* **SUPPLIED DATA**:
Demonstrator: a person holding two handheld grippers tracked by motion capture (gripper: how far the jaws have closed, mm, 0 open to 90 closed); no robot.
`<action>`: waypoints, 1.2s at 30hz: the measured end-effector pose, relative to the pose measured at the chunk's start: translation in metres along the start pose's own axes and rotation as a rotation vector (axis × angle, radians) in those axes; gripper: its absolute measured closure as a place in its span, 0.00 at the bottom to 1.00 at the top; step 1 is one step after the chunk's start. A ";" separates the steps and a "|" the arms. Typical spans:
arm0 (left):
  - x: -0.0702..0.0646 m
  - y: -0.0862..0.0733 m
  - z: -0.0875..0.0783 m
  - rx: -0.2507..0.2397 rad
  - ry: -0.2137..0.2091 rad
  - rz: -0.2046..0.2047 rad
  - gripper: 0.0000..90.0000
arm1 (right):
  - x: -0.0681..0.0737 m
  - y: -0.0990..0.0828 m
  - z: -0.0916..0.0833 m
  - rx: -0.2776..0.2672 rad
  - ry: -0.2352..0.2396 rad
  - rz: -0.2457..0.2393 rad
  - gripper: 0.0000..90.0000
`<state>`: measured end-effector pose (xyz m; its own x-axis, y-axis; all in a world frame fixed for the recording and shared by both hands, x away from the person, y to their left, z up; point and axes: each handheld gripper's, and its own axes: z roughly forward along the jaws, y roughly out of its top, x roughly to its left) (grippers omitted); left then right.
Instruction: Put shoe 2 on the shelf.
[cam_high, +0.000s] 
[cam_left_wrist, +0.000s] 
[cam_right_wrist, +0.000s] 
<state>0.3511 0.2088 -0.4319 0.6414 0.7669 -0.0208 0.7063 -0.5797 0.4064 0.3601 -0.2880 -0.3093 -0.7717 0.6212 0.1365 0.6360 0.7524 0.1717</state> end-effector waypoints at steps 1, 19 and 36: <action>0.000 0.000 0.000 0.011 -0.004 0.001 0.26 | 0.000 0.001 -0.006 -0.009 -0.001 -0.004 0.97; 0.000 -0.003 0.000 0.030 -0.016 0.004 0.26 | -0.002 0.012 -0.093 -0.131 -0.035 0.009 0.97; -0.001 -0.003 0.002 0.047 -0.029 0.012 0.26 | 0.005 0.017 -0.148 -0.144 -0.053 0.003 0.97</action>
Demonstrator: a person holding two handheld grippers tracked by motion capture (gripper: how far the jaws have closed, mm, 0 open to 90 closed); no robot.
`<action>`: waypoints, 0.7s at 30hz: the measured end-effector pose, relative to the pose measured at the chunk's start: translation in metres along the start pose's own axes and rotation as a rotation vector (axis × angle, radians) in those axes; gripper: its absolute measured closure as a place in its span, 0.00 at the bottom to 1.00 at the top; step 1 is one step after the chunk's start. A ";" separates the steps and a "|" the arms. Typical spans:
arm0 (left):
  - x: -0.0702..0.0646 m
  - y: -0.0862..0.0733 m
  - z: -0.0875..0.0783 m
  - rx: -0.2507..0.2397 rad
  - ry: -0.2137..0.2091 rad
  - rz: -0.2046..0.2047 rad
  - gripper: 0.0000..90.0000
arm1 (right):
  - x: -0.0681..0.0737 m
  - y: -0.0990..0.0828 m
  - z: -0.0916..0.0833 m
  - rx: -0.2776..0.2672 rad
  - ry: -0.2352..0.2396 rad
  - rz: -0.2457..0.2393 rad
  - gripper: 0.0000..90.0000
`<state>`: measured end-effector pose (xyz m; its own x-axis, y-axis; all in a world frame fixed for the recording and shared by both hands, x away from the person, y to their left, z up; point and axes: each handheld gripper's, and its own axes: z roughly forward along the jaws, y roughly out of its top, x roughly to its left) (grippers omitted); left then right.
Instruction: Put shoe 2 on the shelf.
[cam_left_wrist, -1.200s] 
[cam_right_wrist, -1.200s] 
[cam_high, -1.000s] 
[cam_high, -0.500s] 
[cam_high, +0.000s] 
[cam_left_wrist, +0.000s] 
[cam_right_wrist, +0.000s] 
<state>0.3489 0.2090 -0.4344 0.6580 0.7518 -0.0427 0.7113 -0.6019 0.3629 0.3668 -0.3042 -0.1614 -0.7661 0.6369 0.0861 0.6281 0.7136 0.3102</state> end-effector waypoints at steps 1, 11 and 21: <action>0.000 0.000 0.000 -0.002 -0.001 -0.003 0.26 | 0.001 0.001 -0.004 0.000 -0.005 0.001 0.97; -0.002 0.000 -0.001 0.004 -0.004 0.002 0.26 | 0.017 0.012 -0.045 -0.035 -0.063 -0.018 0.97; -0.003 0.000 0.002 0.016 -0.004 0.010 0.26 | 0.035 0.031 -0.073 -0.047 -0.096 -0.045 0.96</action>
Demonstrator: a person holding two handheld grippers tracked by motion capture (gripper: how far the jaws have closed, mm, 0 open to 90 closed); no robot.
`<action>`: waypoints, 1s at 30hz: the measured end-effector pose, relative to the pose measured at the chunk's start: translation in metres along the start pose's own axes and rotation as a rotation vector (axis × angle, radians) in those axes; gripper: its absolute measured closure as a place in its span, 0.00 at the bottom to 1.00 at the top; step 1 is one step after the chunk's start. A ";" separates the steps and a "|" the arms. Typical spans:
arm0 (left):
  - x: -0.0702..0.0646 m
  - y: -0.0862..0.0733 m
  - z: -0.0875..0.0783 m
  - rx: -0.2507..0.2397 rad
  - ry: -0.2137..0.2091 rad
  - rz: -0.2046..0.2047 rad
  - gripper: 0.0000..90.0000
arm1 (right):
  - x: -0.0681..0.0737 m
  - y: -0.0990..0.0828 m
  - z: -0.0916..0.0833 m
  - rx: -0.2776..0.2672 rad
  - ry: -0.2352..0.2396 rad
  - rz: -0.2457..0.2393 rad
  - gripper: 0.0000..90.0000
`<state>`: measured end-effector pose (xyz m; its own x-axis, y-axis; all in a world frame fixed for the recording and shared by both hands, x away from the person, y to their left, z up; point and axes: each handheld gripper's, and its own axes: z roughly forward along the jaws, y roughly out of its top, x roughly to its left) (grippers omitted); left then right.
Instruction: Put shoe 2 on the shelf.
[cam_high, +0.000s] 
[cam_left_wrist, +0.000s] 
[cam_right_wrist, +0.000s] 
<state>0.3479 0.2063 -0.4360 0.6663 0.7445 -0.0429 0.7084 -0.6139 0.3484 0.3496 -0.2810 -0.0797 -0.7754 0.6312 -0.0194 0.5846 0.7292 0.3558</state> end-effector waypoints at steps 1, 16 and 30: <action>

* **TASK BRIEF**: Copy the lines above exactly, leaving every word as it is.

* **EXPECTED ANSWER**:
Demonstrator: a person holding two handheld grippers tracked by motion capture (gripper: how far the jaws have closed, mm, 0 open to 90 closed); no robot.
`<action>`: waypoints, 1.2s at 30hz: the measured end-effector pose, relative to the pose measured at the chunk's start: translation in metres along the start pose's own axes and rotation as a rotation vector (axis × angle, radians) in those axes; gripper: its absolute measured closure as a place in its span, 0.00 at the bottom to 1.00 at the top; step 1 is one step after the chunk's start. A ";" separates the steps and a "|" the arms. Typical spans:
arm0 (left):
  - x: -0.0702..0.0646 m
  - y: -0.0862..0.0733 m
  - z: -0.0875..0.0783 m
  - rx: -0.2507..0.2397 rad
  - ry: -0.2137..0.2091 rad
  - rz: -0.2046..0.2047 rad
  - gripper: 0.0000..90.0000
arm1 (right):
  - x: -0.0681..0.0737 m
  - y: -0.0990..0.0828 m
  - z: -0.0916..0.0833 m
  - rx: -0.2776..0.2672 rad
  - ry: -0.2352..0.2396 rad
  - rz: -0.2457..0.2393 rad
  - gripper: 0.0000..90.0000
`<state>`: measured end-effector pose (xyz m; its own x-axis, y-axis; all in a world frame fixed for the recording and shared by both hands, x away from the person, y to their left, z up; point and axes: each handheld gripper's, and its own axes: z roughly forward along the jaws, y roughly out of its top, x roughly to its left) (grippers omitted); left then right.
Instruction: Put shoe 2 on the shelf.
[cam_high, +0.000s] 
[cam_left_wrist, +0.000s] 
[cam_right_wrist, +0.000s] 
<state>0.3511 0.2088 -0.4319 0.6414 0.7669 -0.0208 0.7063 -0.5797 0.4064 0.3601 -0.2880 -0.3093 -0.7717 0.6212 0.1365 0.6360 0.7524 0.1717</state> end-effector waypoints at steps 1, 19 and 36: <action>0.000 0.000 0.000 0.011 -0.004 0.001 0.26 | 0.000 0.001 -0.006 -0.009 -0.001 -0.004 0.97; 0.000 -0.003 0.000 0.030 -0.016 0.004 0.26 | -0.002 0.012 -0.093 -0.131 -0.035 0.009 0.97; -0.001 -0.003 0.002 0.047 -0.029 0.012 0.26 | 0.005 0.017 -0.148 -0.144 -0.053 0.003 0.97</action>
Demonstrator: a person holding two handheld grippers tracked by motion capture (gripper: how far the jaws have closed, mm, 0 open to 90 closed); no robot.
`<action>`: waypoints, 0.7s at 30hz: the measured end-effector pose, relative to the pose measured at the chunk's start: translation in metres along the start pose's own axes and rotation as a rotation vector (axis × angle, radians) in those axes; gripper: its absolute measured closure as a place in its span, 0.00 at the bottom to 1.00 at the top; step 1 is one step after the chunk's start. A ";" separates the steps and a "|" the arms. Typical spans:
arm0 (left):
  - x: -0.0702..0.0646 m
  - y: -0.0862..0.0733 m
  - z: -0.0875..0.0783 m
  - rx: -0.2507..0.2397 rad
  - ry: -0.2137..0.2091 rad
  - rz: -0.2046..0.2047 rad
  - gripper: 0.0000..90.0000
arm1 (right):
  - x: -0.0681..0.0737 m
  - y: -0.0990..0.0828 m
  - z: -0.0916..0.0833 m
  - rx: -0.2776..0.2672 rad
  - ry: -0.2352..0.2396 rad
  - rz: -0.2457..0.2393 rad
  - gripper: 0.0000..90.0000
`<state>`: measured end-effector pose (xyz m; its own x-axis, y-axis; all in a world frame fixed for the recording and shared by both hands, x away from the person, y to their left, z up; point and axes: each handheld gripper's, and its own axes: z roughly forward along the jaws, y roughly out of its top, x roughly to its left) (grippers omitted); left then right.
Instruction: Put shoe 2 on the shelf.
[cam_left_wrist, -1.200s] 
[cam_right_wrist, -1.200s] 
[cam_high, -1.000s] 
[cam_high, -0.500s] 
[cam_high, +0.000s] 
[cam_left_wrist, +0.000s] 
[cam_right_wrist, +0.000s] 
<state>0.3489 0.2090 -0.4344 0.6580 0.7518 -0.0427 0.7113 -0.6019 0.3629 0.3668 -0.3042 -0.1614 -0.7661 0.6369 0.0861 0.6281 0.7136 0.3102</state> end-effector waypoints at steps 1, 11 and 21: <action>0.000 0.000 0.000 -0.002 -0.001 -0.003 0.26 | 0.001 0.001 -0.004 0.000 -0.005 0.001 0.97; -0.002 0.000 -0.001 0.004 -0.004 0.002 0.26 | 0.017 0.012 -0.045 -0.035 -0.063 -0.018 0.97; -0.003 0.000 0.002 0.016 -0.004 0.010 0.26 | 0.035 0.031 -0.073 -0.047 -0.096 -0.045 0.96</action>
Demonstrator: a person holding two handheld grippers tracked by motion capture (gripper: how far the jaws have closed, mm, 0 open to 90 closed); no robot.
`<action>`: waypoints, 1s at 30hz: the measured end-effector pose, relative to the pose measured at the chunk's start: translation in metres along the start pose's own axes and rotation as a rotation vector (axis × angle, radians) in those axes; gripper: its absolute measured closure as a place in its span, 0.00 at the bottom to 1.00 at the top; step 1 is one step after the chunk's start. A ";" separates the steps and a "|" the arms. Typical spans:
arm0 (left):
  - x: -0.0702..0.0646 m
  - y: -0.0862..0.0733 m
  - z: -0.0875..0.0783 m
  - rx: -0.2507..0.2397 rad
  - ry: -0.2137..0.2091 rad
  - rz: -0.2046..0.2047 rad
  - gripper: 0.0000..90.0000
arm1 (right):
  - x: -0.0681..0.0737 m
  - y: -0.0990..0.0828 m
  - z: -0.0916..0.0833 m
  - rx: -0.2776..0.2672 rad
  - ry: -0.2352..0.2396 rad
  - rz: -0.2457..0.2393 rad
  - gripper: 0.0000..90.0000
`<state>`: measured end-effector pose (xyz m; its own x-axis, y-axis; all in a world frame fixed for the recording and shared by both hands, x away from the person, y to their left, z up; point and axes: each handheld gripper's, and its own axes: z roughly forward along the jaws, y roughly out of its top, x roughly to its left) (grippers omitted); left then right.
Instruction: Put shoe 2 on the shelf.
[cam_high, +0.000s] 
[cam_left_wrist, +0.000s] 
[cam_right_wrist, +0.000s] 
<state>0.3479 0.2063 -0.4360 0.6663 0.7445 -0.0429 0.7084 -0.6139 0.3484 0.3496 -0.2810 -0.0797 -0.7754 0.6312 -0.0194 0.5846 0.7292 0.3558</state> end-effector waypoints at steps 1, 16 and 30: <action>

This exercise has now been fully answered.